I've always been impressed that John could wade his way through a book like this and find something interesting to say about it. I am not sure I could have managed to finish it. John, and others of my favorite authors like Tim Powers have managed to make some interesting stories using Jungian ideas, but actual Jungians always seem a bit cracked to me.


Archetype of the Apocalypse:
A Jungian Study of the Book of Revelation
by Edward F. Edinger
Edited by George R. Elder
Open Court Publishing Company, 1999
222 Pages, US$26.95
ISBN: 0-8126-9395-7

Once upon a time, there was a film producer who said that the kind of movie he liked was one that started with an earthquake and then built to a climax. In a similar spirit, the editor of "Archetype of the Apocalypse" prefaces it with the warning that the "book will challenge the reader to accept a disturbing premise: namely, that *the world as we know it* is coming to an end in the very near future." "Archetype of the Apocalypse" examines most of the "Book of Revelation" verse by verse, but the basis for this prophecy is not the authority of scripture. Rather, the future is proclaimed by the voice of the collective unconscious, as manifested in the culture of the late 20th century and in the psychology of the author's own patients.

Objections to this thesis quickly present themselves. For one thing, just once I would like to hear a prophecy about the end of the world as we don't know it. More generally, it is hard to take any school of analytical psychology altogether seriously these days. Nonetheless, I urge readers to suspend their disbelief for a few hours. This is a fascinating little book, filled with provocative observations that transcend theory. Moreover, aside from the analytical psychology, "Archetype of the Apocalypse" is a surprisingly useful introduction to the parallel apocalyptic texts that pepper the biblical canon and the apocrypha. "The Book of Revelation" is in some ways irreducibly obscure, but even a passing familiarity with its literary allusions makes it much less so.

The book's author, Edward F. Edinger, was a noted Jungian analyst and a founder of the C.G. Jung Foundation of New York. The series of lectures that became "Archetype of the Apocalypse" were delivered in 1995. They were edited by George R. Elder, a Jungian-oriented psychotherapist, who worked on the text with Dr. Edinger before the latter's death in 1998. The result is more coherent than are most lecture compilations. Another merit of the book is the use of classic black-and-white illustrations, notably from William Blake and Albrecht Duerer, to help to explicate the biblical text.

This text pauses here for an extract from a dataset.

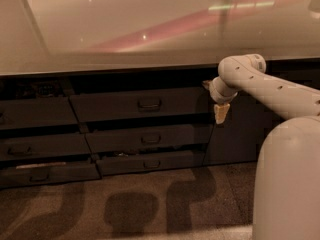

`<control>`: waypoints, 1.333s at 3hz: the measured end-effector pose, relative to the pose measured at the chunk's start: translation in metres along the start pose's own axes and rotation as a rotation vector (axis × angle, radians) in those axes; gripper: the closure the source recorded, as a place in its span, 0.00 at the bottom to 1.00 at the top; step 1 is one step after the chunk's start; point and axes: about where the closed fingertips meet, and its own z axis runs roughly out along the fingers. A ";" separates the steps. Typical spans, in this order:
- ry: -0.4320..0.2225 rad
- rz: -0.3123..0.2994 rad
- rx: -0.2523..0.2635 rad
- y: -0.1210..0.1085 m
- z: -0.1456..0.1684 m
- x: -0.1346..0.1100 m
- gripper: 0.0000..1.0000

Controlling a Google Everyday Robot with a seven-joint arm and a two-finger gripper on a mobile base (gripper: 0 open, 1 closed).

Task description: Open top drawer

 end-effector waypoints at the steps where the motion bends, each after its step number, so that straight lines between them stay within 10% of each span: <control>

It is not surprising that a follower of Carl Gustav Jung (1875-1961), the famous Swiss depth-psychologist, should take an interest in the notion of the "apocalypse" in general and in the "Book of Revelation" in particular. Jung himself viewed history in much the way Hegel did: it is a process that began in unselfconscious animality, passes through ages of division and strife, and will culminate when mankind finally understands itself and the world. Jung posited that this process was mirrored in the development of the psychology of individuals as they matured through life. The goal of personal psychic development was the integration of the personal, conscious ego with the Self. Jung held that the Self is "transpersonal." It contains an individual's memories, drives and desires, but also, in some way, those of the individual's culture, and even of the human race as a whole. The Self is the repository of Jung's famous "collective unconscious." The purpose of Jungian psychoanalysis is to bring this collective unconscious to consciousness. The patient will then understand himself as he really is, which includes some appreciation of how the Self surpasses the ego's understanding.

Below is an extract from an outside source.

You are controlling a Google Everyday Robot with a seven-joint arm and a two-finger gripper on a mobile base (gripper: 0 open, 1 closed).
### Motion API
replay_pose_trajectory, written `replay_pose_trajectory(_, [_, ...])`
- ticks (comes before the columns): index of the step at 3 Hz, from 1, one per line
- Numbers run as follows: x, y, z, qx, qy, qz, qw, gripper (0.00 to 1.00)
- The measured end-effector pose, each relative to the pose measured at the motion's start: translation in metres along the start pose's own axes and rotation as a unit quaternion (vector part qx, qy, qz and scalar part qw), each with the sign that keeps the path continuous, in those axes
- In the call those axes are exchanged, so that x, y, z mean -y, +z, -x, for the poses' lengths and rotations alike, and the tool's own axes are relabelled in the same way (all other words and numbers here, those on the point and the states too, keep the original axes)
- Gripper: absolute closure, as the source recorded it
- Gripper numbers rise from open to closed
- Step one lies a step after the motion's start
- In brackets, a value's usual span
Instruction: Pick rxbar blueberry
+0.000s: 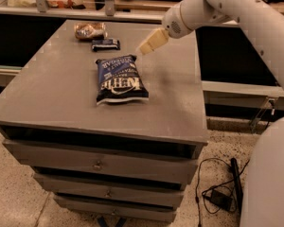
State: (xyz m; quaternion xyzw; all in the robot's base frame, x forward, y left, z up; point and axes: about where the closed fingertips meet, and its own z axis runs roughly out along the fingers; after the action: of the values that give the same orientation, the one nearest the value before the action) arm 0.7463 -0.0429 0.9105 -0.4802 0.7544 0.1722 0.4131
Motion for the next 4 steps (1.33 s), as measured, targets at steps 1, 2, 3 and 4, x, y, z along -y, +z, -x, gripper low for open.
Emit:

Jung gave this process of integrating the psyche the name "individuation," but did not claim to have invented it. Cultures throughout history have aided integration by generating symbols, or archetypes, that represent features of the collective unconscious, or stages in the process of individuation. These archetypes are the common possession of the whole species; they are why similar myths appear in distant societies that have never had even indirect contact.

A symbol system that particularly interested Jung was alchemy. He believed that the transformations that occurred in the alchemists' alembic, or that they believed to be taking place there, reflected the processes taking place in the alchemists' own psyches. The real goal of alchemy was not to make ordinary gold, but "the philosopher's stone," the symbol of the individuated Self. He also believed that the stages in the alchemical processes corresponded to the great phases in the cultural history of the world. The human race, therefore, went through a pattern of crises and discoveries similar to that experienced by patients undergoing analysis.

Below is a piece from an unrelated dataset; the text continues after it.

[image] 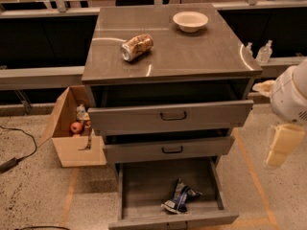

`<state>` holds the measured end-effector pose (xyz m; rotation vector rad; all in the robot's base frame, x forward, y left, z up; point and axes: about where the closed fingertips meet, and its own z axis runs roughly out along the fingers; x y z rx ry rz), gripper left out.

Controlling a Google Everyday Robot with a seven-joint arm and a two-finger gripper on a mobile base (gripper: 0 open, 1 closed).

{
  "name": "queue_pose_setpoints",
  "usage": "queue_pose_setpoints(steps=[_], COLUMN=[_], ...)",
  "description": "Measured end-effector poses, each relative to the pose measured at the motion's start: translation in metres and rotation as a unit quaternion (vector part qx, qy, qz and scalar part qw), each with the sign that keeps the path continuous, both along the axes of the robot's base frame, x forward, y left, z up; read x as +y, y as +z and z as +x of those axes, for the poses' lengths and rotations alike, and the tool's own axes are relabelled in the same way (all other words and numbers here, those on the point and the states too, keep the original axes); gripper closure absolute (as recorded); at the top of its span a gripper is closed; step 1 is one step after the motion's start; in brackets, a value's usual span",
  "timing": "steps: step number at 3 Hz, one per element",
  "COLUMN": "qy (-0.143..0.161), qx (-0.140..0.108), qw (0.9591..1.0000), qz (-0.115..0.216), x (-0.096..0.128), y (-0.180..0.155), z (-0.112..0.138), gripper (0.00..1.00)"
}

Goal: Pick blue chip bag from bottom drawer and place on counter

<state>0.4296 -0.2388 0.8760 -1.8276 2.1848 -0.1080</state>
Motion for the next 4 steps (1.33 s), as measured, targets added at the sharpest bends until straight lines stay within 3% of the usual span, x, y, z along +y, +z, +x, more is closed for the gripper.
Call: queue_pose_setpoints(steps=[1,2,3,4], qy=[0.056,0.127,0.169,0.169], qx=[-0.005,-0.013,-0.023,-0.023], qw=[0.9984,0.9919,0.9853,0.9853], qz=[0.004,0.000,-0.013,-0.013], x=[-0.008,-0.007,-0.007,-0.007], y=[-0.066,-0.121,-0.123,-0.122], z=[-0.010,-0.022,-0.022,-0.022], gripper=[0.00,0.00,0.00,0.00])
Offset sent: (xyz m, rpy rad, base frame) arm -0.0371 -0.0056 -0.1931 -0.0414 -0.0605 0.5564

Jung discussed these topics chiefly in his books "Mysterium Coniunctionis" and "Aion," and Dr. Edinger applies aspects of the analysis in those books here. (There is a brief discussion of Jung's alchemical model of history in my own book, The Perennial Apocalypse.) Another symbol system that reflects the process of individuation is to be found in apocalyptic literature. While writing of this type is not confined to the biblical tradition, it was chiefly biblical apocalyptic literature (literally, the literature of "revelation") that interested Jung. He discussed the matter at length in "Answer to Job." Dr. Edinger insists that "Answer to Job" is of great significance for the future of the world, and so "Archetype of the Apocalypse" is largely a systematic application of insights from that book.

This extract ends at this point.